Он посмотрел ей в глаза, спокойные, ореховые, жесткие, внимательные – и в тот же момент они вспыхнули желтым. Мир поплыл, Генри заметил призрачные крылья и увидел…
…как солнце, срываясь с горных вершин, летит в долину, и листья деревьев, пронзенные светом, замирают на мгновение, несмотря на утренний ветер…
…как в зимнюю ночь северное сияние озаряет небо от края до края, не разрушая кристально чистой темноты, и звезды отмечают каждую отдельную точку бесконечности…
…как ветер, разгоняясь над гладью океана, врезается в берег, раскрывая неподвижной суше иные пространства и реальности…
Он силой заставил себя вынырнуть из видения, сосредоточиться на реальности, хоть та и распадалась на части. Шагнул вперед, слишком резко – колено взорвалось болью, – но Генри не обратил на это внимания. Он схватил Джоан за руку и с силой сжал, глядя ей в глаза, заставляя их погаснуть, превращая призрачное сияние несуществующих пока крыльев в ясное спокойствие простого солнечного света…

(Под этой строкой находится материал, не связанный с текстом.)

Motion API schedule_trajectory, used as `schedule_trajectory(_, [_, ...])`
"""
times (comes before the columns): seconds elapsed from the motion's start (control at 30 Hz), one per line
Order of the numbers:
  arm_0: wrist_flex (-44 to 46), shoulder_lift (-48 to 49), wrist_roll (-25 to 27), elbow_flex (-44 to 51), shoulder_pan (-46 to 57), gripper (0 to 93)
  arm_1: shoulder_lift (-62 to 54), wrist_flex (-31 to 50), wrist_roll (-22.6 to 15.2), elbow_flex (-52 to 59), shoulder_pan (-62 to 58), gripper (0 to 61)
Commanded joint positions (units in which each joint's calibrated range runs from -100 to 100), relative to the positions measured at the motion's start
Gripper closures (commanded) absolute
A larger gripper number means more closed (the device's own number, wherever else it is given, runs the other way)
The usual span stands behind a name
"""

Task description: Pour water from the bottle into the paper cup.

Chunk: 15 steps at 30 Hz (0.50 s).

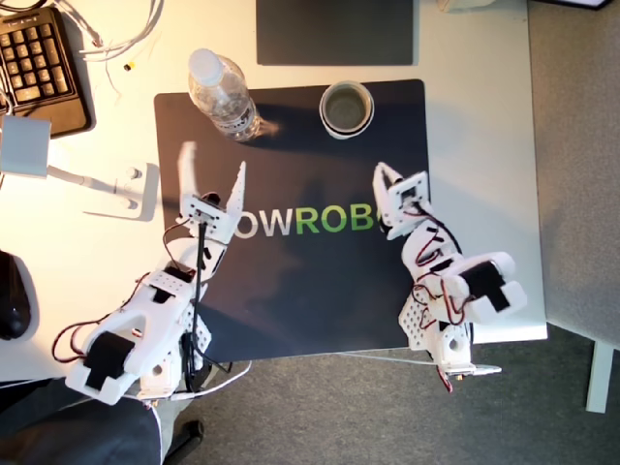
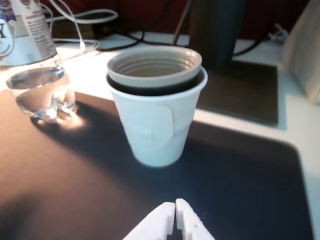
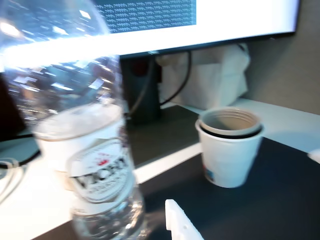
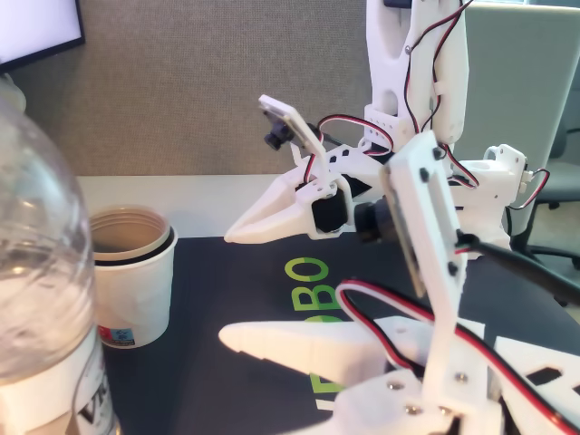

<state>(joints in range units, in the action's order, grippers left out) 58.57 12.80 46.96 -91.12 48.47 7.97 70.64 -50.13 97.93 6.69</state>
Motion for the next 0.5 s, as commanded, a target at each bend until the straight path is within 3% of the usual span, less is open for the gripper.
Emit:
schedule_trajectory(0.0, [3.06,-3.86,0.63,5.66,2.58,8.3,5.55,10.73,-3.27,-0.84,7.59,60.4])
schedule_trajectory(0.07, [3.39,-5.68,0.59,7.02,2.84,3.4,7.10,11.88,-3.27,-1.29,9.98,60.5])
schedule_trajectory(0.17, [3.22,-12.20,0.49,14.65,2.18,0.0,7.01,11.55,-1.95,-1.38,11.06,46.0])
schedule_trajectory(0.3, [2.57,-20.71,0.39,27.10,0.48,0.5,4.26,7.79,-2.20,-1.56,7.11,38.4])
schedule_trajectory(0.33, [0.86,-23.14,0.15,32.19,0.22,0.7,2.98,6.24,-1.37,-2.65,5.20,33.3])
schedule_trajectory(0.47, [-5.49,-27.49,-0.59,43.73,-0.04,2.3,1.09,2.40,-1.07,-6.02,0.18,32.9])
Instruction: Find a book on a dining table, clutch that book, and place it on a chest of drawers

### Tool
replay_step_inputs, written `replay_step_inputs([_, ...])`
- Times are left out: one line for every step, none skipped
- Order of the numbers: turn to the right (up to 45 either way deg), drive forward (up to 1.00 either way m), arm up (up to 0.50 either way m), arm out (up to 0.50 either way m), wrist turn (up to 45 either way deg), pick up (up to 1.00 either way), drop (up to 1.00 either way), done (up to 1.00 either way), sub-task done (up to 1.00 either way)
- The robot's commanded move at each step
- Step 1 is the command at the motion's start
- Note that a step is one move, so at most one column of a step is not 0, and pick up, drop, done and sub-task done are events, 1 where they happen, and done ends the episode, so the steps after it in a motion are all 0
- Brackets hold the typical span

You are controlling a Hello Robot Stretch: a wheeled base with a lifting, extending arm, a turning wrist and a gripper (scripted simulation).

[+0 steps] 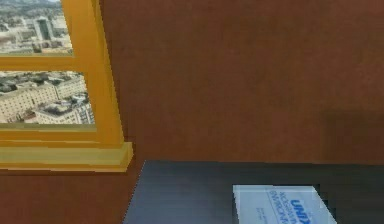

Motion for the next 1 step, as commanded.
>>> replay_step_inputs([0.0, 0.00, 0.00, 0.00, 0.0, 0.00, 0.00, 1.00, 0.00])
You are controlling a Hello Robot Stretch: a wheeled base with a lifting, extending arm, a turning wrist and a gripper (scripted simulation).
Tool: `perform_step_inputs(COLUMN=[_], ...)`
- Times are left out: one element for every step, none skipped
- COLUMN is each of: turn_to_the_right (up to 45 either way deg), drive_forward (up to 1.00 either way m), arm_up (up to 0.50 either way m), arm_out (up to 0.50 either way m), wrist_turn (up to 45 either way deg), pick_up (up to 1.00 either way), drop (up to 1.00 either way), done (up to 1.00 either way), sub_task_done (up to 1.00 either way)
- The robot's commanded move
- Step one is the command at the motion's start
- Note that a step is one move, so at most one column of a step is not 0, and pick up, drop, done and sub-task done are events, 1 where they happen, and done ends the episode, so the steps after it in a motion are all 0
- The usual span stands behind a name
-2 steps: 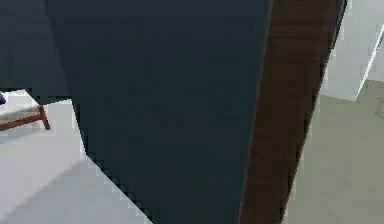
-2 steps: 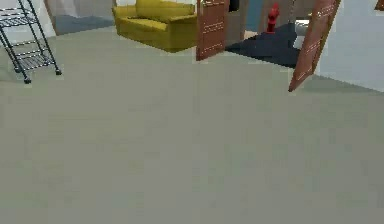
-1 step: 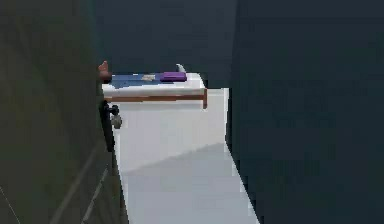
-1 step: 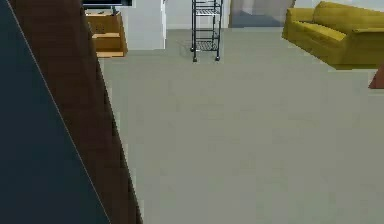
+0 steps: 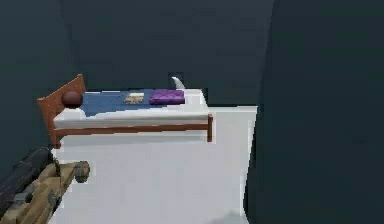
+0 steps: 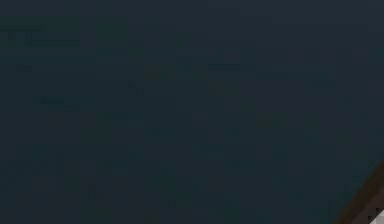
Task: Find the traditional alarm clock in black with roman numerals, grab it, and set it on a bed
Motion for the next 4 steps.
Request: perform_step_inputs(turn_to_the_right=[-3.0, 0.0, 0.0, 27.0], drive_forward=[0.0, 1.0, 0.3, 0.0], arm_up=[0.0, 0.0, 0.0, 0.0], arm_out=[0.0, 0.0, 0.0, 0.0], wrist_turn=[0.0, 0.0, 0.0, 0.0], pick_up=[0.0, 0.0, 0.0, 0.0], drop=[0.0, 0.0, 0.0, 0.0], done=[0.0, 0.0, 0.0, 0.0], sub_task_done=[0.0, 0.0, 0.0, 0.0])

Королева вздохнула, моргнула – ее глаза снова были ореховыми, а на Генри навалилась такая чудовищная слабость, что он чуть не упал. Королева мягко отняла свою руку и отошла, велела лордам подняться, она говорила тихо и спокойно, как будто ничего не произошло, и вокруг Генри снова вырос лес тел. Он не видел и не слышал ничего вокруг. Кто-то подошел к нему, кажется Эд Баррет, и отвел в сторону, к одной из скамей, стоявших вдоль стены. Генри тяжело опустился, откинулся на холодную каменную стену, прикрыл глаза. В этот момент, кажется, глашатай прочитал его имя, тринадцатое в списке нового Совета – но Генри было совершенно все равно, как остальные лорды отреагировали на эту новость.

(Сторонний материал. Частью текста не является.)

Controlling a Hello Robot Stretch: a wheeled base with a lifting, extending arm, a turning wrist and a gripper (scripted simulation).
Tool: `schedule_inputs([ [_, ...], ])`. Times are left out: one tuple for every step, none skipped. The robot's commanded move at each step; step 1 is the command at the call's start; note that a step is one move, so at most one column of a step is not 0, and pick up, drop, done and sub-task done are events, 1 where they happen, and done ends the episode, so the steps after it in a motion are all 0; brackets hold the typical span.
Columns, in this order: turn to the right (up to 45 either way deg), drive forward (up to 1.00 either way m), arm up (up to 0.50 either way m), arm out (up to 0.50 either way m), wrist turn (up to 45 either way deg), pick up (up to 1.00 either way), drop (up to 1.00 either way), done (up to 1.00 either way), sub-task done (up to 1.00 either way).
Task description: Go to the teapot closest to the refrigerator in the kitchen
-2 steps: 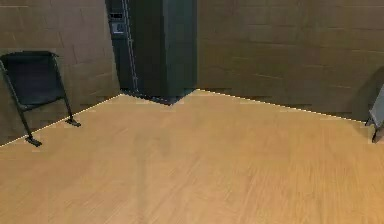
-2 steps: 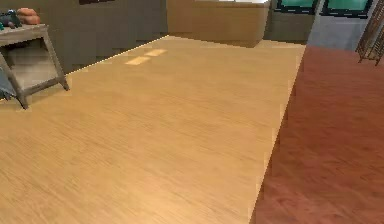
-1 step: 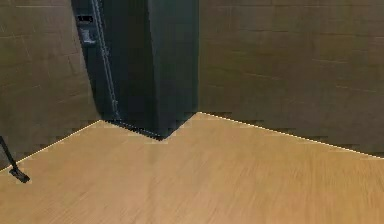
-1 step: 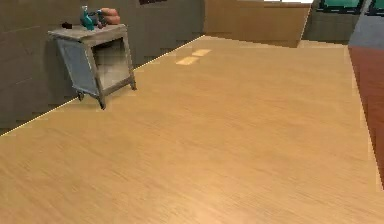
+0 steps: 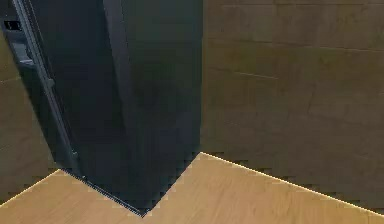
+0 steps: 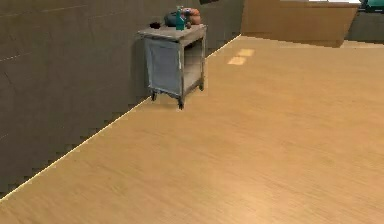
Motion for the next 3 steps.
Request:
schedule_inputs([
  [0.0, 0.40, 0.00, 0.00, 0.0, 0.00, 0.00, 0.00, 0.00],
  [45.0, 0.00, 0.00, 0.00, 0.0, 0.00, 0.00, 0.00, 0.00],
  [45.0, 0.00, 0.00, 0.00, 0.0, 0.00, 0.00, 0.00, 0.00],
])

Он открыл глаза, потому что кто-то коснулся его плеча, осторожно и настойчиво одновременно. Это была Джоан. Она заставила Генри оторваться от стены, подняться и повела куда-то за собой. В голове сильно шумело, и он не сразу заметил, что они идут коридорам совершенно одни. Потом были ступени, которые из-за колена не заметить было нельзя, и наконец – королевский кабинет, комната, которую он сначала не узнал, так сильно она изменилась с тех пор, как он бывал тут в последний раз. Джоан усадила его в одно из кресел, ушла куда-то в сторону необъятного камина и вернулась с двумя дымящимися кружками. Он сразу по запаху определил оба напитка – и именно это, простой запах заваренных трав, вдруг расставил все на свои места. Королева присела со своей кружкой на край стола и смотрела в окно, он оставался в кресле, грел руки о горячую керамику и смотрел на Джоан. Она была очень бледной – и очень настоящей. Королева обернулась к нему и покачала головой, мол, видишь, как оно бывает – и он слегка улыбнулся, мол, ничего страшного. Они пили и молчали, и в этом молчании было больше смысла, чем во всем, что они могли сказать друг другу. Молчание было честным. Молчание было искренним. Молчание говорило о том, о чем нельзя было сказать вслух.